Here in the Pacific and New Zealand, we have used solar swimming pool strip glued to the back of the panels for 20 years. Why waste the heat in the name of so called efficiency? What’s more efficient than using the heat rejected to heat water powered by a PV powered pump so it automatically speeds up or slows down in proportion to the input, (use an ATA Mini -Maximiser to increase startup torque if required) thus providing a thermostatic effect maintaining the panel temperature.
Alternatively, use a non return valve or pulse-flow valve to maximise the EPDM strips elasticity to self-pump the water with no other pump at all required. The valves shut causing the strip to reach a certain elastic pressure from the 3% water expansion. The output valve trips open and sends the plug of hot water down the pipe like a water ram, the input valve opens and the process repeats all day.
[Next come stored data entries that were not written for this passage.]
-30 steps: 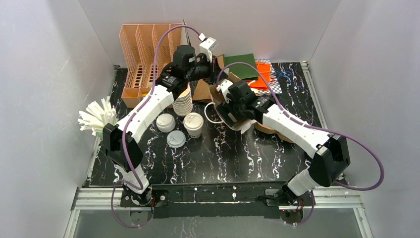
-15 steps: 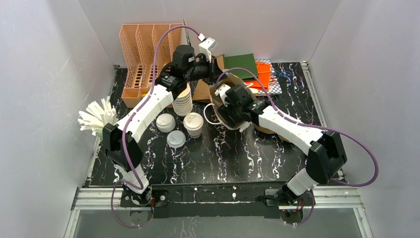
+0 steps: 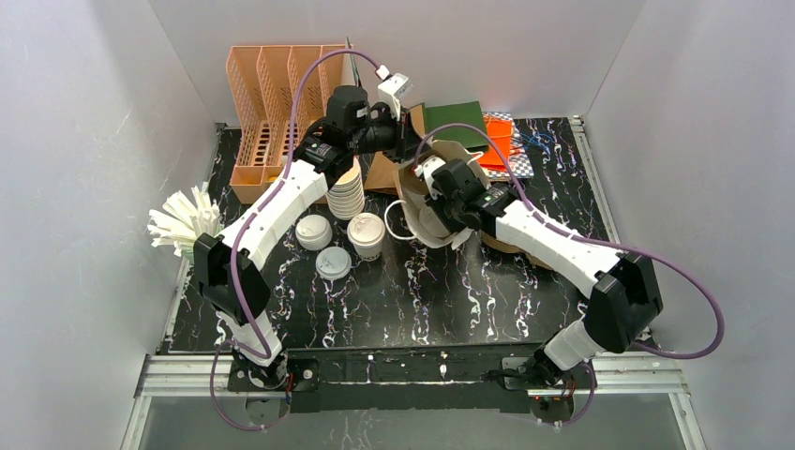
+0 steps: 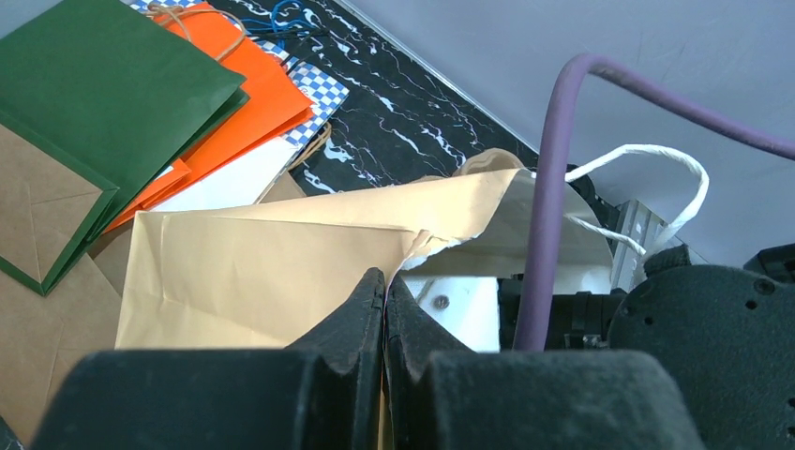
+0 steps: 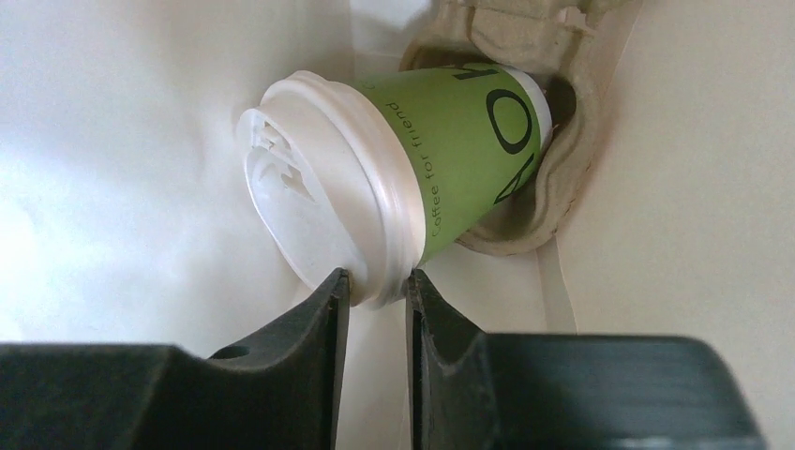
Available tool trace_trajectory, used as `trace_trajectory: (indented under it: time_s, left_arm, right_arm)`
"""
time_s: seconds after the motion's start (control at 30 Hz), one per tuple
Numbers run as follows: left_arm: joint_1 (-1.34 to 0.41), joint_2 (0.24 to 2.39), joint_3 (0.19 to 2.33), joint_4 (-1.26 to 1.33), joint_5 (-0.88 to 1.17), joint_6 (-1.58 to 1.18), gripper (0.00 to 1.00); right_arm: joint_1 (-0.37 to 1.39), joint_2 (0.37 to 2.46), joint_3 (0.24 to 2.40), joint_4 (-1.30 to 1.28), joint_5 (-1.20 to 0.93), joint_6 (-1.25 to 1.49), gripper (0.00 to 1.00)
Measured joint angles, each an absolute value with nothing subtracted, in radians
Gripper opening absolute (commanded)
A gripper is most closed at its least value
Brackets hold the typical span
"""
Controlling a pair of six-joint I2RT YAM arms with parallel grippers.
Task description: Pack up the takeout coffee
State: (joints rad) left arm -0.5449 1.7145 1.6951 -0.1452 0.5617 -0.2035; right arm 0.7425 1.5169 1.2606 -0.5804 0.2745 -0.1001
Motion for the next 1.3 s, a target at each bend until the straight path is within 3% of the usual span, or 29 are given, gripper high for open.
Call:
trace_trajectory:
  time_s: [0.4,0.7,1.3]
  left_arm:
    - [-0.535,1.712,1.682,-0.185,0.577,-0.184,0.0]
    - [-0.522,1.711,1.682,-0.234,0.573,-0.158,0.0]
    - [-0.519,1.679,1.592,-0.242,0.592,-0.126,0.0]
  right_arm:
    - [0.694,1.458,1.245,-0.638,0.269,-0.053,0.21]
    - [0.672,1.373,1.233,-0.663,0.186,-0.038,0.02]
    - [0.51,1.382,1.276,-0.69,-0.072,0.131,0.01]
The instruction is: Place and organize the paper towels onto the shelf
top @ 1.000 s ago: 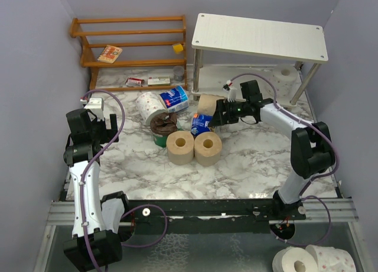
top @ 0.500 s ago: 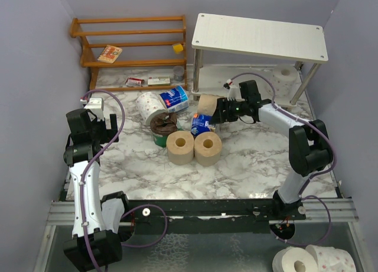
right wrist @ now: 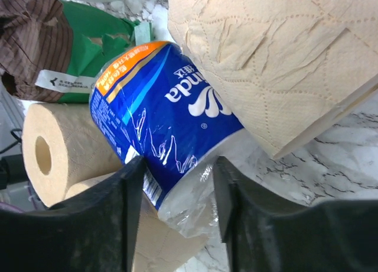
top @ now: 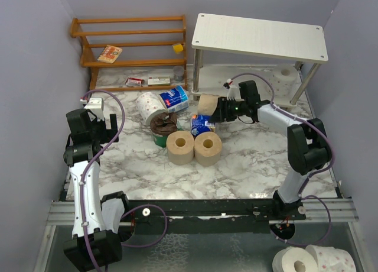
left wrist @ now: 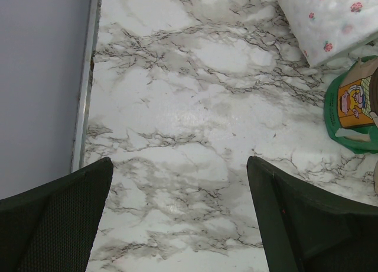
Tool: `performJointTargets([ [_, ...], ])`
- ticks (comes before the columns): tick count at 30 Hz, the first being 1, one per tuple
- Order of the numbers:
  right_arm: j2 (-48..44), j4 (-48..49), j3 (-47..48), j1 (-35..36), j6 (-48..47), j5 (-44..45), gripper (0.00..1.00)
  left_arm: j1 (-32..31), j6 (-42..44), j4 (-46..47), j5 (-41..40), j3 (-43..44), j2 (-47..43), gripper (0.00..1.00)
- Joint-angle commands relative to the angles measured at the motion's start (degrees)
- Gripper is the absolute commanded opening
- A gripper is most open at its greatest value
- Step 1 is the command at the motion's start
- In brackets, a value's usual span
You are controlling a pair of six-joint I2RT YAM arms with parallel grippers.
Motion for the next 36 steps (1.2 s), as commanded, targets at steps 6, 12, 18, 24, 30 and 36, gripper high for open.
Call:
performJointTargets([
  [6, 0.32, 4.67, -4.47, 0.4, -0.56, -1.7, 0.12, 0.38, -0.44, 1.17, -0.64, -0.63, -0.25, 0.99],
  [12, -2.17, 2.87, -3.31, 0.33, -2.44, -2.7, 0.01, 0.45, -0.44, 1.24, -0.68, -0.63, -0.02, 0.99],
  [18, -7.86, -5.76, 3.91, 0.35, -11.35, -4.28, 0.01, 0.38, -0.45, 1.16, -0.73, -0.65, -0.07, 0.99],
  [24, -15.08, -13.69, 12.56, 0.35, -21.12, 0.15, 0.01, 0.39, -0.43, 1.2, -0.61, -0.62, 0.16, 0.99],
  [30, -18.88, -18.15, 14.41, 0.37, -28.87, 2.89, 0.01, 0.41, -0.39, 1.18, -0.54, -0.65, -0.13, 0.99],
  [36, -20.76, -16.35, 11.48, -1.62, -38.87, 6.7, 0.01, 0.39, -0.35, 1.23, -0.55, -0.72, -0.36, 0.99],
])
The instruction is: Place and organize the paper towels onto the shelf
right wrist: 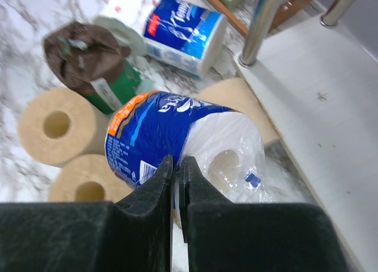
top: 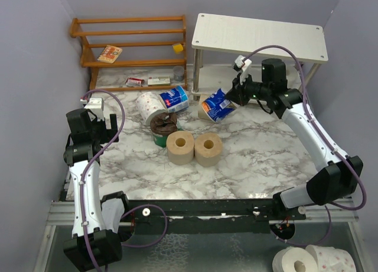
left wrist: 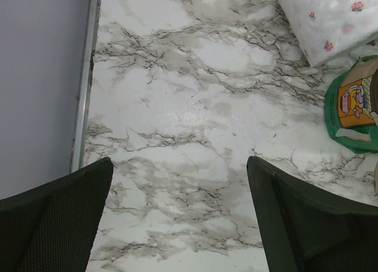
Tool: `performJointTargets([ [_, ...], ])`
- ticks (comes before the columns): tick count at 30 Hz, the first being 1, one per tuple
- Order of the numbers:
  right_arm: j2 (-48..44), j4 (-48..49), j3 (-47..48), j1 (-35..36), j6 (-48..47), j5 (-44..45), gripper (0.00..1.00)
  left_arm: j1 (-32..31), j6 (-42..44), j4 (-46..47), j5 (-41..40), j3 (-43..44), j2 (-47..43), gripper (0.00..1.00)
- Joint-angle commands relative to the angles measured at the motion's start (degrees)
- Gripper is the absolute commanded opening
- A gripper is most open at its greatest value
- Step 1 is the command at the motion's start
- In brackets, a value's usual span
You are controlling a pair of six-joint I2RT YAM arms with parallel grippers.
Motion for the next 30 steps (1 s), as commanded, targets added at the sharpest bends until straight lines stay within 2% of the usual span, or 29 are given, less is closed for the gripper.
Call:
performJointTargets([
  [1, -2.09, 1.05, -3.6, -1.45, -13.25, 2.63, 0.01, 0.42, -0.4, 1.17, -0.44, -0.71, -0.58, 0.99],
  [5, -7.39, 10.66, -9.11, -1.49, -16.19, 7.33, 0.01, 0.41, -0.42, 1.15, -0.46, -0.71, -0.6, 0.99],
  [9, -8.34, 14.41, -9.92, -1.55, -23.64, 13.11, 0.01, 0.38, -0.27, 1.19, -0.35, -0.71, -0.75, 0.99],
  [13, -8.57, 17.87, -10.03, -1.93, -29.97, 14.22, 0.01, 0.4, -0.31, 1.2, -0.38, -0.71, -0.79, 0.99],
  [19, -4.67, 24.25, -9.31, -2.47, -36.96, 17.42, 0.01, 0.42, -0.27, 1.19, -0.29, -0.71, -0.93, 0.99],
  [30, 4.2, 49.88, -15.67, -4.76, -46.19, 23.08, 0.01, 0.4, -0.24, 1.18, -0.11, -0.7, -1.0, 0.99],
])
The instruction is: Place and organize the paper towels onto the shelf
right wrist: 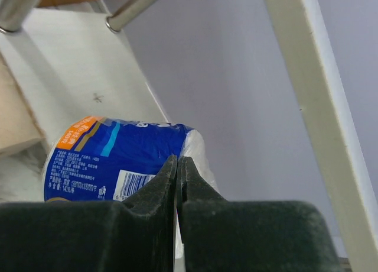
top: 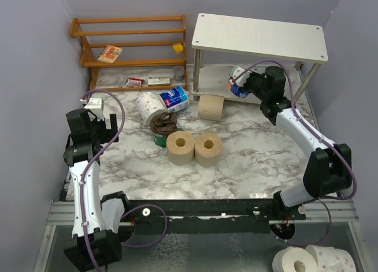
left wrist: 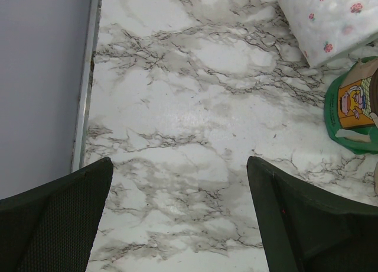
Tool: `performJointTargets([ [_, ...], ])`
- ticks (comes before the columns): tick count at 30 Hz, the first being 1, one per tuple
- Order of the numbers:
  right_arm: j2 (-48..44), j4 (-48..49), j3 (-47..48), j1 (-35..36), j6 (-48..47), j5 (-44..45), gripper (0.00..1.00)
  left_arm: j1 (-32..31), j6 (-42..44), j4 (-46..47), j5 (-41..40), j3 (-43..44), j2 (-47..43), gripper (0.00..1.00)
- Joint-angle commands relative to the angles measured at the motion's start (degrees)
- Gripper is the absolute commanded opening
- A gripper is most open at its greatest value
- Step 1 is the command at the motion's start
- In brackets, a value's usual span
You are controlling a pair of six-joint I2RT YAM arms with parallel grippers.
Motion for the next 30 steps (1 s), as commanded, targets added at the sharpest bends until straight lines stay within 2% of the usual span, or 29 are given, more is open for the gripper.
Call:
performJointTargets([
  [1, 3.13, 17.71, -1.38, -1.1, -5.5, 4.41, 0.01, 0.38, -0.22, 1.05, -0.07, -0.71, -0.84, 0.99],
  [8, 8.96, 28.82, -4.37, -2.7, -13.6, 6.09, 0.01, 0.42, -0.2, 1.1, -0.04, -0.76, -1.07, 0.99],
  [20, 16.79, 36.22, -4.32, -7.07, -20.31, 5.58, 0.01, 0.29, -0.03, 1.03, 0.48, -0.71, -0.8, 0.99],
  [30, 16.92, 33.5, -6.41, -7.12, -13.38, 5.45, 0.01, 0.36, -0.07, 1.03, 0.48, -0.69, -0.6, 0.99],
])
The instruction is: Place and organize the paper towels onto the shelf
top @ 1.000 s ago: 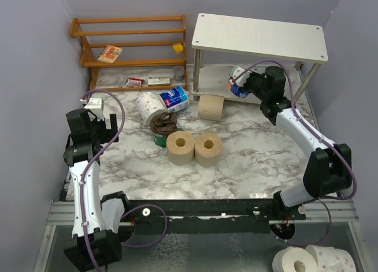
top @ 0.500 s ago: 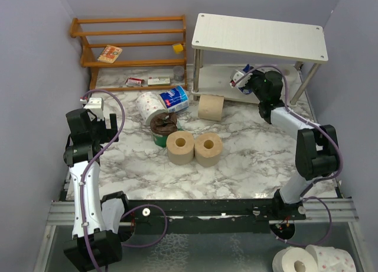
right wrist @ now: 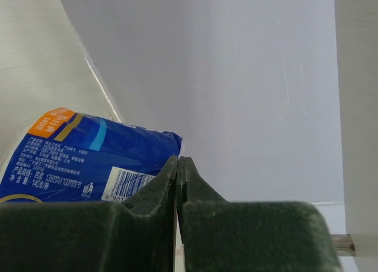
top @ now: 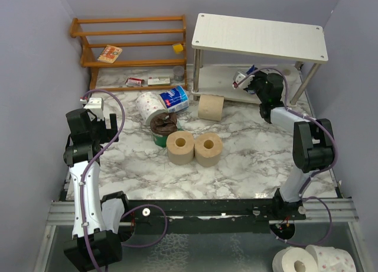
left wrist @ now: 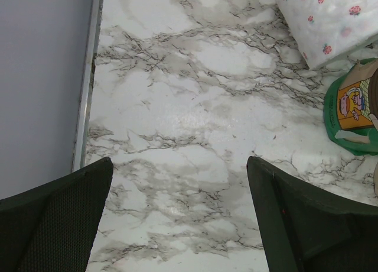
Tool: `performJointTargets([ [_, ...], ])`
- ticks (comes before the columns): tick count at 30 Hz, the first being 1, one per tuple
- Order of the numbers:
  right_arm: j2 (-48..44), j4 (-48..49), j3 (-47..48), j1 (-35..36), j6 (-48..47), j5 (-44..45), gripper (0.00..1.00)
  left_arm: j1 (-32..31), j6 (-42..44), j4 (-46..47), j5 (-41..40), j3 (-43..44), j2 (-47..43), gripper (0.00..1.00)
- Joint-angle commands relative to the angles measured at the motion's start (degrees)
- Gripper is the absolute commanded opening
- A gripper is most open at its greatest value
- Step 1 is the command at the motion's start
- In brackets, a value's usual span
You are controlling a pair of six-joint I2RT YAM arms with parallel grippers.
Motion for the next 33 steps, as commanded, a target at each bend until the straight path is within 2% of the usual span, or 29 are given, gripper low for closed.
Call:
performJointTargets([
  [1, -0.95, 1.86, -0.85, 0.1, 4.29, 0.98, 0.01, 0.29, 0.0, 0.79, 0.46, -0.71, -0.33, 0.99],
  [5, -1.97, -5.61, -0.17, 0.12, 12.29, 0.66, 0.02, 0.24, 0.0, 0.76, 0.42, -0.63, 0.13, 0.99],
  [7, -3.14, -6.4, -1.14, 0.11, 14.45, -0.49, 0.18, 0.24, -0.04, 0.79, 0.46, -0.62, 0.17, 0.98],
  [9, -4.05, -5.7, -1.89, 0.11, 16.21, -0.63, 0.46, 0.24, -0.04, 0.71, 0.54, -0.67, 0.26, 0.99],
  [10, -4.38, -5.55, -1.87, 0.09, 16.95, -0.51, 0.55, 0.21, 0.0, 0.73, 0.61, -0.63, 0.25, 0.98],
  [13, -5.86, -6.44, -0.97, 0.18, 18.52, 0.19, 0.74, 0.2, 0.08, 0.75, 0.7, -0.7, 0.37, 0.99],
  [16, -9.19, -9.78, -0.13, 0.4, 20.1, -0.73, 0.83, 0.2, 0.06, 0.71, 0.72, -0.72, 0.12, 0.99],
  [19, -14.73, -13.92, -0.26, 1.21, 22.28, -3.1, 0.86, 0.25, 0.09, 0.76, 0.81, -0.75, -0.05, 0.99],
  [21, -18.63, -18.04, -0.17, 1.63, 24.72, -6.0, 0.97, 0.25, 0.04, 0.74, 0.9, -0.8, -0.09, 0.99],
  [24, -24.39, -29.54, 1.02, 1.69, 30.11, -15.96, 0.99, 0.21, 0.18, 0.77, 1.07, -0.8, -0.22, 0.99],
  [26, -27.7, -40.71, 1.94, 1.74, 29.73, -25.46, 1.0, 0.18, 0.2, 0.76, 1.08, -0.88, -0.31, 0.99],
  [28, -29.91, -53.43, 3.21, 1.71, 24.1, -37.04, 1.0, 0.19, 0.26, 0.83, 1.1, -0.89, -0.56, 0.99],
  [30, -31.37, -69.12, 2.88, 1.82, 6.35, -46.03, 1.0, 0.25, 0.27, 0.81, 1.13, -0.93, -0.67, 0.99],
  [31, -32.17, -76.73, 2.09, 1.99, -4.55, -47.8, 1.0, 0.26, 0.27, 0.81, 1.15, -0.94, -0.78, 0.99],
  [32, -33.02, -81.43, 1.44, 2.45, -11.14, -47.64, 1.0, 0.23, 0.27, 0.76, 1.12, -0.91, -0.8, 0.99],
  [33, -33.88, -82.84, 0.8, 2.95, -12.01, -46.64, 1.0, 0.23, 0.27, 0.84, 1.11, -0.95, -0.78, 0.99],
])
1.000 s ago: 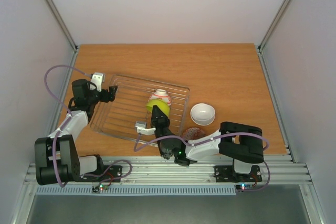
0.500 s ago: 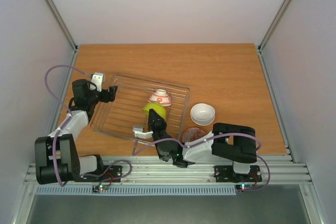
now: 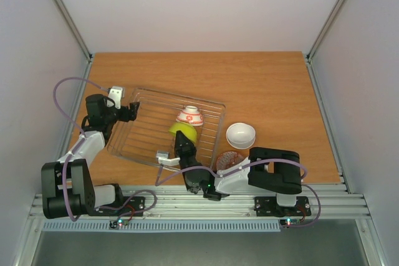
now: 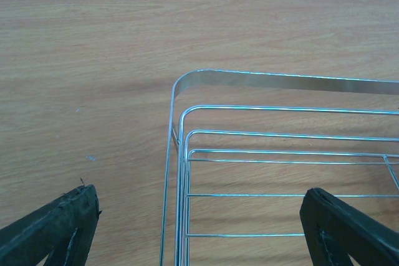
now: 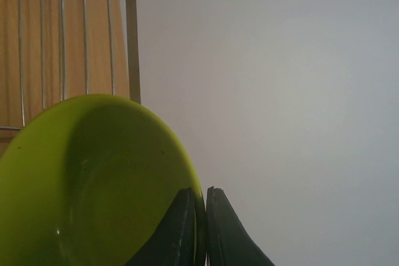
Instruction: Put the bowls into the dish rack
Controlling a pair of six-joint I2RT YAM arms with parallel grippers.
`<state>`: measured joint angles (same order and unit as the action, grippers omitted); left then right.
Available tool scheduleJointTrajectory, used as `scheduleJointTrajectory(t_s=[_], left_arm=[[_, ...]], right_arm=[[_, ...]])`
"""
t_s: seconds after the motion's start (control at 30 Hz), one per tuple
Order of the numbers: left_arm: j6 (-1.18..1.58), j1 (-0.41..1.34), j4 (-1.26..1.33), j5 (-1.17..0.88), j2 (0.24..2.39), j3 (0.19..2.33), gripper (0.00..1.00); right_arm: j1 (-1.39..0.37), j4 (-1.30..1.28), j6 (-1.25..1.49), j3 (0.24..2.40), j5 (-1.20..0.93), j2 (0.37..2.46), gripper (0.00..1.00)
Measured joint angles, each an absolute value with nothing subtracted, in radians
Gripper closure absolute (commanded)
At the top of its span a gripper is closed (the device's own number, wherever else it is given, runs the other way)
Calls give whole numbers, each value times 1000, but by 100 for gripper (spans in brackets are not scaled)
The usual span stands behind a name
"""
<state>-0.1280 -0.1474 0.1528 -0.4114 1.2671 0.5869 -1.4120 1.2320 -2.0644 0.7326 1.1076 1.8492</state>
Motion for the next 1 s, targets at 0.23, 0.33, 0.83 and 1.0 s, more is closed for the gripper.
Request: scheduleJointTrajectory(t_s=[0.23, 0.33, 0.83, 1.0], left_arm=[[-128, -147, 153, -411, 1267, 587, 11], [-128, -147, 153, -411, 1267, 587, 11], [-128, -147, 153, -411, 1267, 587, 11], [-128, -147, 153, -411, 1267, 587, 11]], right_arm=[[-1443, 1232, -2061, 732, 1132, 1862, 86], [-1460, 1229, -2059, 727, 1146, 1876, 81], [-1521, 1238, -2027, 723, 1207, 1882, 27], [-1548, 1236, -2022, 723, 1224, 1867, 22]])
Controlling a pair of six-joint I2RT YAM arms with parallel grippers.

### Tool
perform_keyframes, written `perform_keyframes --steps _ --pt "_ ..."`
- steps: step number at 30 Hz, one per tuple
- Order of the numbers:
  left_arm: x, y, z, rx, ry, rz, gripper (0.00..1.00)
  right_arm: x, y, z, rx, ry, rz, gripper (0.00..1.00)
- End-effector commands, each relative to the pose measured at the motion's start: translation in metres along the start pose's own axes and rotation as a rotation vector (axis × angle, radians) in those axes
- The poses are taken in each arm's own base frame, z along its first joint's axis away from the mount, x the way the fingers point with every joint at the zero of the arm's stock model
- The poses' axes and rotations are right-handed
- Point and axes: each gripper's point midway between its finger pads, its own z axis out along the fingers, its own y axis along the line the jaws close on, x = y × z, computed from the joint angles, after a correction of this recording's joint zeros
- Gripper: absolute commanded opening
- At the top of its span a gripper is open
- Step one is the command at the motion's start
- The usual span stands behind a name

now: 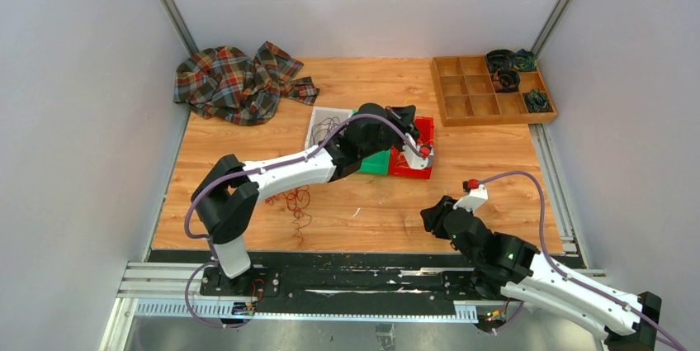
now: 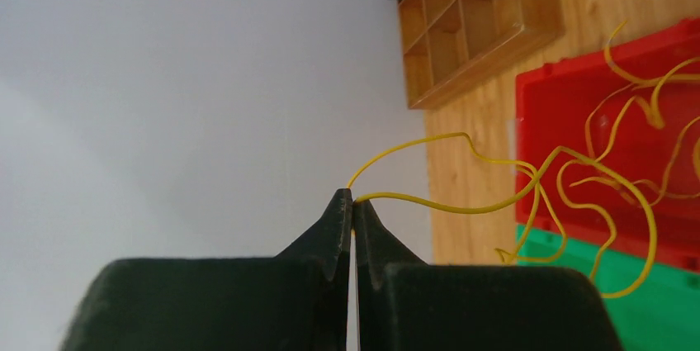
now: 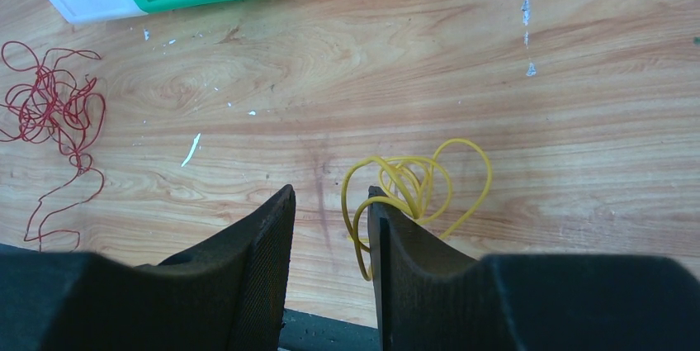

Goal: Untangle the cables

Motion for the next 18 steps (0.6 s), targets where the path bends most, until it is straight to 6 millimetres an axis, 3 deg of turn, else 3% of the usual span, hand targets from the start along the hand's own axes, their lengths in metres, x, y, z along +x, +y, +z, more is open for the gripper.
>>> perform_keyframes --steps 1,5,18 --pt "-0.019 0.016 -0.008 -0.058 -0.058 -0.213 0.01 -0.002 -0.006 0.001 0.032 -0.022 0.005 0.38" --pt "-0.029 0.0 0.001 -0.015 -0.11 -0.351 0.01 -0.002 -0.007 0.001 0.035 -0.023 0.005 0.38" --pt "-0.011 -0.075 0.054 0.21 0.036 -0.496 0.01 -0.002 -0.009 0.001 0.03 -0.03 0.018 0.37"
You’ve got us bang to rights there, the panel referred to was, not surprisingly, a 50 W device. The copy will be amended forthwith. In terms of your suggested alternative system, I will open that up to suggestions among our online pv magazine community.
The cooling effect of PV modules in very hot areas is understandable.
The question of using or mixing Nano particles on modules is of significant importance.
A deep finding and publication is of dire necessity on 2 following counts.
1. Effect of Nano particles on human contact through regular manual cleaning operations.
2. Whether variable temperatures or rainfall water drainage from Solar modules would have any effect of humans and the neighboring cultivated crops.
3. Does this leak WOULD have any health hazard as well as mutational effect on humans and plants.
This is an important issue with the coating of Nano particles on Solar modules.
What is the point of the paper and this reporting if it does not tell us what % did the power of the panel increase with cooling, and at what temperatures?
Neither does it say whether the cooling system is a static or a passive flow system, as water is being used. Poorly written article.